TASK DIRECTIONS:
Using the data beneath, show every line that includes the word "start".

STORED DATA:
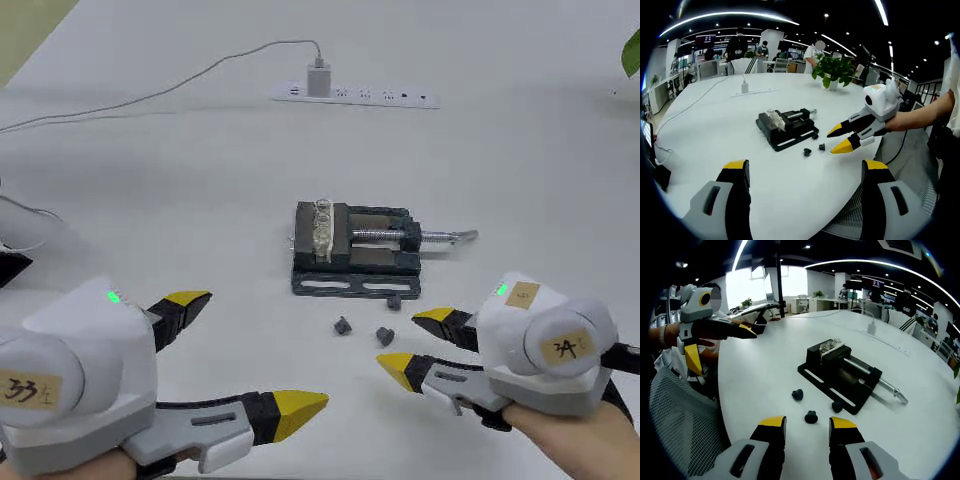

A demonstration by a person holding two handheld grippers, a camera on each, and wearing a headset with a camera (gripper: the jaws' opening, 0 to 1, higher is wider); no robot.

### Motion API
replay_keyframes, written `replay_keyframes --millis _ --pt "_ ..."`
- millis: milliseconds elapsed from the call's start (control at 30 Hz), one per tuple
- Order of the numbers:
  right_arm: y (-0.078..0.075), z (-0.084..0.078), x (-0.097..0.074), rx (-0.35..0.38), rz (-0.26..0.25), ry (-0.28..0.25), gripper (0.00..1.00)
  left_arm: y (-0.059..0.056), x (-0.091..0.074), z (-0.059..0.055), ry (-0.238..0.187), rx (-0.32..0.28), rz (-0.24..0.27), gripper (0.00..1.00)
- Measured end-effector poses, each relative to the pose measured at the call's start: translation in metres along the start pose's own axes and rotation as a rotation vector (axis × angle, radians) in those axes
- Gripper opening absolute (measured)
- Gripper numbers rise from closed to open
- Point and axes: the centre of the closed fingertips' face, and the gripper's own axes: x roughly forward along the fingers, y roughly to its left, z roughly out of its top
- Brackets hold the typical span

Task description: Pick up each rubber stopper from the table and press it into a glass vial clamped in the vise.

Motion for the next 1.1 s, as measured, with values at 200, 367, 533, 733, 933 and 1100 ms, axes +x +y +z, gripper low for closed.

REPLY:
- millis: milliseconds elapsed from the call's start (control at 30 Hz), one per tuple
- Measured end-effector poses, each relative to the pose measured at the call's start: translation in metres along the start pose's own axes and rotation as a rotation vector (axis × angle, radians) in those axes

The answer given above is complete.